According to the present invention, since it is possible to determine whether the detected motion vector is caused by camera shake or the movement of an object, camera shake correction can be performed satisfactorily.

[Brief explanation of drawings]

FIG. 1 is a block diagram of an embodiment of the present invention.

FIG. 2 is a schematic diagram showing block division according to an embodiment of the present invention.

FIG. 3 is a schematic diagram showing a motion vector search range according to an embodiment of the present invention.

FIG. 4 is a schematic diagram used to explain camera shake correction according to an embodiment of the present invention.

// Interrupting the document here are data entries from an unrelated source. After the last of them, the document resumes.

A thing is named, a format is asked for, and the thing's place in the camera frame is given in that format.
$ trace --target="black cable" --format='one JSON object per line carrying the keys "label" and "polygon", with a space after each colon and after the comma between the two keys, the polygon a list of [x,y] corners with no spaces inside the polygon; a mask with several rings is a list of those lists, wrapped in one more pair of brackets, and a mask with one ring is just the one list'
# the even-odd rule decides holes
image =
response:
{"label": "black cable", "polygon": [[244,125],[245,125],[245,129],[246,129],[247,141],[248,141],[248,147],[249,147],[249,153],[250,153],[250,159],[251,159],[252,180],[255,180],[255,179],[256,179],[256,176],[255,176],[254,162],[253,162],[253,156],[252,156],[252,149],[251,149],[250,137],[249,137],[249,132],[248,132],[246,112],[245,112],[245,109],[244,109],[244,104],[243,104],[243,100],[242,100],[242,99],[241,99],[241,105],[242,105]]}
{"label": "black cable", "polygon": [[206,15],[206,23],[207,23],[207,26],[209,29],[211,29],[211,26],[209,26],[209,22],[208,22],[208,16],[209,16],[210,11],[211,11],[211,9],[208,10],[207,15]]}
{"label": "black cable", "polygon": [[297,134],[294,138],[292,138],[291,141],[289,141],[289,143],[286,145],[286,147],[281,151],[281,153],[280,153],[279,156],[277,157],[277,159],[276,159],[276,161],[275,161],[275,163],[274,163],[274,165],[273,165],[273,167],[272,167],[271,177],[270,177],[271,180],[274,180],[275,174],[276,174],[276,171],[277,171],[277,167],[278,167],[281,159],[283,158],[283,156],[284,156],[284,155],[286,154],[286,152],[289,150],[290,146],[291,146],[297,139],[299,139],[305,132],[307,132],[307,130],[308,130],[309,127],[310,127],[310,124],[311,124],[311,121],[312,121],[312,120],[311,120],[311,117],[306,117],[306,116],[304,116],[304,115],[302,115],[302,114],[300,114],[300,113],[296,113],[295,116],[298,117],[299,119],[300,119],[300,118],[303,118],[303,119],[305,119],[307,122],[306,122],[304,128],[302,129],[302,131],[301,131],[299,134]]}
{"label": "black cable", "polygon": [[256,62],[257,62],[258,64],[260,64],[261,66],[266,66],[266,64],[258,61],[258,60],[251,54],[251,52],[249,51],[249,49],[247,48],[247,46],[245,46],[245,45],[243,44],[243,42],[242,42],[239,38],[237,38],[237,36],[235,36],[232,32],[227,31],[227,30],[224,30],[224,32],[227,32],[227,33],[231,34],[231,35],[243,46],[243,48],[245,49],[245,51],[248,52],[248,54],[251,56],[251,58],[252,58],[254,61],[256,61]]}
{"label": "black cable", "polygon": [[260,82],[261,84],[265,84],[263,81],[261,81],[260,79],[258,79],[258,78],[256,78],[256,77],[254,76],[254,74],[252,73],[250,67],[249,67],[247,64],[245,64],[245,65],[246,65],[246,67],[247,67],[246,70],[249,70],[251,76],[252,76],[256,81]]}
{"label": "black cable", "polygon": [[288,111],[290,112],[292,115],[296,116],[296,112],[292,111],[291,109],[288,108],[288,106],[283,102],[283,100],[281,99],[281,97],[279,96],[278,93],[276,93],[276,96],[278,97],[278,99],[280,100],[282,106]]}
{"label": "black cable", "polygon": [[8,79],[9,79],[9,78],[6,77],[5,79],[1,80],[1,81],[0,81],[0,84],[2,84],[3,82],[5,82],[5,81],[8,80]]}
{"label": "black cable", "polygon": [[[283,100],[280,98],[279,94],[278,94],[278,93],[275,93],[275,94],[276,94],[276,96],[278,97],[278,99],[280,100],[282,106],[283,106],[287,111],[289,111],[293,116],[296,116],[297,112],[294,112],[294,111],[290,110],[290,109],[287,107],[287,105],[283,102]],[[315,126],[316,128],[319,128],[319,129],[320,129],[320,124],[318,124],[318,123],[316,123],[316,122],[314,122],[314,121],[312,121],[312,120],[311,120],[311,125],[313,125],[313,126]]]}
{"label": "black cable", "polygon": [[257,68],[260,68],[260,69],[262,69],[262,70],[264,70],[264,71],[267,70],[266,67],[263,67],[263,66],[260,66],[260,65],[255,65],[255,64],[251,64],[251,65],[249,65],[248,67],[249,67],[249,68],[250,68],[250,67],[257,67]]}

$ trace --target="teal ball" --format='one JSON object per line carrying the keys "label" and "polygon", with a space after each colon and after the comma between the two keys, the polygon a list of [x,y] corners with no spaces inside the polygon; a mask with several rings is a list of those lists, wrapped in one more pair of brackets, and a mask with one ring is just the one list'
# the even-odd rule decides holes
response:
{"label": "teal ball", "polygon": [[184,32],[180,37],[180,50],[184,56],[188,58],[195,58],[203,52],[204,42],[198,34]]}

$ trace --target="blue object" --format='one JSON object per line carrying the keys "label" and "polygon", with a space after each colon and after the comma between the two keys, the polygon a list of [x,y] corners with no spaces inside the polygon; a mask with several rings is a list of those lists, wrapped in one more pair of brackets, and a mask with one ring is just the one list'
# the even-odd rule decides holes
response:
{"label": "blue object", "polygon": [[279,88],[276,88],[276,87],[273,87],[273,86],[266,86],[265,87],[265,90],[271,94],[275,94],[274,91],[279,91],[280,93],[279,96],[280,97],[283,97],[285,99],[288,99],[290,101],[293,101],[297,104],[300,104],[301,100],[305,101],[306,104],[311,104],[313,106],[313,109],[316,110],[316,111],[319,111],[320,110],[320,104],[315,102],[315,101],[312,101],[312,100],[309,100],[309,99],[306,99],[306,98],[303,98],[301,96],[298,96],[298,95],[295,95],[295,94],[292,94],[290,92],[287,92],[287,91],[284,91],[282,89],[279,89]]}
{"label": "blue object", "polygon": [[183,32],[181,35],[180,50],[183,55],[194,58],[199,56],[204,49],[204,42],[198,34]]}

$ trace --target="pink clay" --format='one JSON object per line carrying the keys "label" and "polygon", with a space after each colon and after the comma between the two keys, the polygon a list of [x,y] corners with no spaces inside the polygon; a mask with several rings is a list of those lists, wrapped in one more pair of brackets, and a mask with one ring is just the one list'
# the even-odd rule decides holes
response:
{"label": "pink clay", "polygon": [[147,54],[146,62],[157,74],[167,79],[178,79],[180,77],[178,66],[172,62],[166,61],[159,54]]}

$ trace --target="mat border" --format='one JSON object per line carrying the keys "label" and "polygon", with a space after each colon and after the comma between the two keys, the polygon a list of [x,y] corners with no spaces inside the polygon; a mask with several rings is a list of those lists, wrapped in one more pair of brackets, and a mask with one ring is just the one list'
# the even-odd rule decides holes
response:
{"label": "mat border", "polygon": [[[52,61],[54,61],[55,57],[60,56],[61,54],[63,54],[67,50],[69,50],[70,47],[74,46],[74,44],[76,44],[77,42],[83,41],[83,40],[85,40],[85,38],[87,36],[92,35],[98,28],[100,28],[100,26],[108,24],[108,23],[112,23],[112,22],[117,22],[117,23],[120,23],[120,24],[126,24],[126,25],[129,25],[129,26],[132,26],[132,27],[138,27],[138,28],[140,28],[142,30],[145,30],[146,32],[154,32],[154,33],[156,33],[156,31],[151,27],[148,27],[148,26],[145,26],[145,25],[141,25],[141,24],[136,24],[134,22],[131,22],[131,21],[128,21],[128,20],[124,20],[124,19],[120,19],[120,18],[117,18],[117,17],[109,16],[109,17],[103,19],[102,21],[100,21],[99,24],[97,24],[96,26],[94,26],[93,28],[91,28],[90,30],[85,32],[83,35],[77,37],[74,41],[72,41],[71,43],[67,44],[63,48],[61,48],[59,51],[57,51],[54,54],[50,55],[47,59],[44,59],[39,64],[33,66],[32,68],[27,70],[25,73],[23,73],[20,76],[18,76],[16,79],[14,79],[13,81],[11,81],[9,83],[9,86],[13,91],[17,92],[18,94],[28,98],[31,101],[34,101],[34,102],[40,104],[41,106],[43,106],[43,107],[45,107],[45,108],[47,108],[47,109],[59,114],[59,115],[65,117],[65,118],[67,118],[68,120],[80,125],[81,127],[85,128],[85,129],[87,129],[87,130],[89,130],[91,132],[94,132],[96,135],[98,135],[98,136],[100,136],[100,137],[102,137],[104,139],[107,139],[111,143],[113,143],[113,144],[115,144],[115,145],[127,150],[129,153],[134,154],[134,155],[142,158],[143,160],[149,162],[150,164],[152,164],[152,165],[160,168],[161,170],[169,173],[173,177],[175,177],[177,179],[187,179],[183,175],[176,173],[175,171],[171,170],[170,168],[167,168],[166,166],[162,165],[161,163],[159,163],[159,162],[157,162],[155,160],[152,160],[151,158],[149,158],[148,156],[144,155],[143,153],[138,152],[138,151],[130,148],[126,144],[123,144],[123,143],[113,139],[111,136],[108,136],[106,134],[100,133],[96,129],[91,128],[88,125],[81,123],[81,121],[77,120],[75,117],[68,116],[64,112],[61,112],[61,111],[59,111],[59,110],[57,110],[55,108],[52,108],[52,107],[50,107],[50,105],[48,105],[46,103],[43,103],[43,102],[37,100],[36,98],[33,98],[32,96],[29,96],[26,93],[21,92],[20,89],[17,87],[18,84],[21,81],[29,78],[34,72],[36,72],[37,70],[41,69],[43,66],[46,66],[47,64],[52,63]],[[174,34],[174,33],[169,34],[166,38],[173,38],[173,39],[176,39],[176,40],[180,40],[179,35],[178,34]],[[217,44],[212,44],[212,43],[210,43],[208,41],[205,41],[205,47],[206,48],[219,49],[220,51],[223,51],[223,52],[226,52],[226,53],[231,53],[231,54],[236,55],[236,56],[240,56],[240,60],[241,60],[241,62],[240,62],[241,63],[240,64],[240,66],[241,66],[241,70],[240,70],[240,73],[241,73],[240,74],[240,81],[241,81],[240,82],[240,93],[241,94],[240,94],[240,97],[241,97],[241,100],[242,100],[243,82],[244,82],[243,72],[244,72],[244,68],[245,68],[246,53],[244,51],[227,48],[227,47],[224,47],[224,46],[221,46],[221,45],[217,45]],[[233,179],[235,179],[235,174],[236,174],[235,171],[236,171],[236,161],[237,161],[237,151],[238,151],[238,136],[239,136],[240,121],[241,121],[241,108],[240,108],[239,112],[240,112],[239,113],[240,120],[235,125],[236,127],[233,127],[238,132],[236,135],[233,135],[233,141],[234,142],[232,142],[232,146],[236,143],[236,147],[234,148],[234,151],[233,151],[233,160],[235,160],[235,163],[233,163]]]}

FIG. 5 is a schematic diagram used to explain a camera shake display displayed on a viewfinder screen of a video camera.

[Explanation of symbols]

1 Video data input terminal 2 Field memory 3 Representative point memory 5 that stores representative point data from 1 field before Representative point memory 9 that stores representative point data from 2 fields before Frequency distribution table creation circuit 10 Motion amount determination circuit

Claims (1)

[Claims] Claim 1: One screen is divided into a plurality of regions, and for each region, the frame difference between the representative point of the previous frame and the pixel data in each region of the current frame is detected, and the absolute value of the frame difference is determined. means for forming cumulative frame difference data by accumulating data for the one screen and detecting a motion vector from the cumulative frame difference data; When the frame difference between the pixel data corresponding to is approximately 0 and there is a level slope, the frequency of the pixel position in the direction of this slope is incremented, and the frequency is accumulated for the one screen. and means for receiving the detected motion vector and the cumulative frequency table, and when the frequency of the cumulative frequency table at a position corresponding to the motion vector is less than a predetermined value, the motion vector is A device for detecting camera shake for video data, comprising: determining means that uses a camera shake vector as a camera shake vector.